─── Recorded data
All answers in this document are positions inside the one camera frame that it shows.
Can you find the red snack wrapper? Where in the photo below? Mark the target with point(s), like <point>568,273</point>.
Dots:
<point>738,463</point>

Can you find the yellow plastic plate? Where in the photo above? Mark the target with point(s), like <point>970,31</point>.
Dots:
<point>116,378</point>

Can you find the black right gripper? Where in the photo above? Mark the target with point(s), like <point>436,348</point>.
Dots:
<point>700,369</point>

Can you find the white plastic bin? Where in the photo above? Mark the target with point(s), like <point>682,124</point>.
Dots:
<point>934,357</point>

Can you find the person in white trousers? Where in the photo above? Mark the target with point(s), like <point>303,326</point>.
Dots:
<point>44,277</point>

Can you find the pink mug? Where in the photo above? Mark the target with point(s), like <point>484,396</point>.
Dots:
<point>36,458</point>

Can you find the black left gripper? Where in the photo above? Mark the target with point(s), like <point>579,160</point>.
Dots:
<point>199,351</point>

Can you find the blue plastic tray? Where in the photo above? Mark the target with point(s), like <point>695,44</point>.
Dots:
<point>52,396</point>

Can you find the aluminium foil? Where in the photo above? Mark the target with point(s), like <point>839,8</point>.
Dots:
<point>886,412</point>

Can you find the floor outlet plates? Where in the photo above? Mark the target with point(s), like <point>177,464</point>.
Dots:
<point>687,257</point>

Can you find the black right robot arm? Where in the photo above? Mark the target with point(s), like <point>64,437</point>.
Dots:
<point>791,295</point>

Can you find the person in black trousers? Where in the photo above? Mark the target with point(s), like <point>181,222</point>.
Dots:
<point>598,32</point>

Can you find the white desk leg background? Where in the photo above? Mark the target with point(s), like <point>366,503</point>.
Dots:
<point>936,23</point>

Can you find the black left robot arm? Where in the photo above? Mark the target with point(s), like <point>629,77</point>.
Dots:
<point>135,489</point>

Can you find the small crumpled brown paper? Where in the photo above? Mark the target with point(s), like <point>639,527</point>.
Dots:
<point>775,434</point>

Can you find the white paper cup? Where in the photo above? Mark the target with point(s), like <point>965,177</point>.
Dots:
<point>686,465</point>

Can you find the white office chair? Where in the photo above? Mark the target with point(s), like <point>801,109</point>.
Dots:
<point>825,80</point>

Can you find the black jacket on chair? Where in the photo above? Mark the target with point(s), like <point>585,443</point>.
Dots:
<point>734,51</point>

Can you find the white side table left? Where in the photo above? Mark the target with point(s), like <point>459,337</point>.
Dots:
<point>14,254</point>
──────
─── Recorded data
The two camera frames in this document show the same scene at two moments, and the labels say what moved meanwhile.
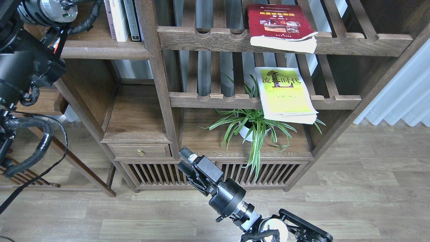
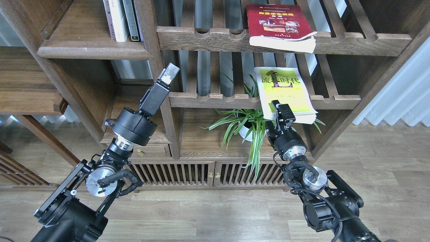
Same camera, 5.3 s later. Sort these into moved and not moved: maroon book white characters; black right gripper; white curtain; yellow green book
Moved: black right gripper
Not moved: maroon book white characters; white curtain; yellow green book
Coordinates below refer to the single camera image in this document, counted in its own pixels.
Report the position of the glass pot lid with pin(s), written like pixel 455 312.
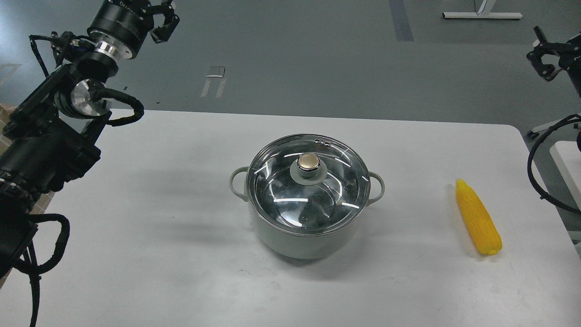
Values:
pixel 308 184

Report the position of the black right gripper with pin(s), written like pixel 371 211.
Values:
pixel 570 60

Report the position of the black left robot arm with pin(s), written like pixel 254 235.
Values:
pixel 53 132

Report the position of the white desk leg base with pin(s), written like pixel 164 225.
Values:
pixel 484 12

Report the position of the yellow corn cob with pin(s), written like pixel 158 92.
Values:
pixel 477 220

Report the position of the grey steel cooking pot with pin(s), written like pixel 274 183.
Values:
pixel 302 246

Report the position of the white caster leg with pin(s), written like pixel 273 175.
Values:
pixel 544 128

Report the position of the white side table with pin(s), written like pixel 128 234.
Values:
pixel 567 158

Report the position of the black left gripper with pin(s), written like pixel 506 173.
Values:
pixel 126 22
──────
- Assignment -
Only the lines containing "chair" are needed; copy each of them from the data.

- Output of the exercise -
Can you find the white office chair? Where in the photo above? Mark the target with point(s), like <point>801,109</point>.
Can you find the black jacket on chair? Where in the photo above? Mark the target with point(s), like <point>585,443</point>.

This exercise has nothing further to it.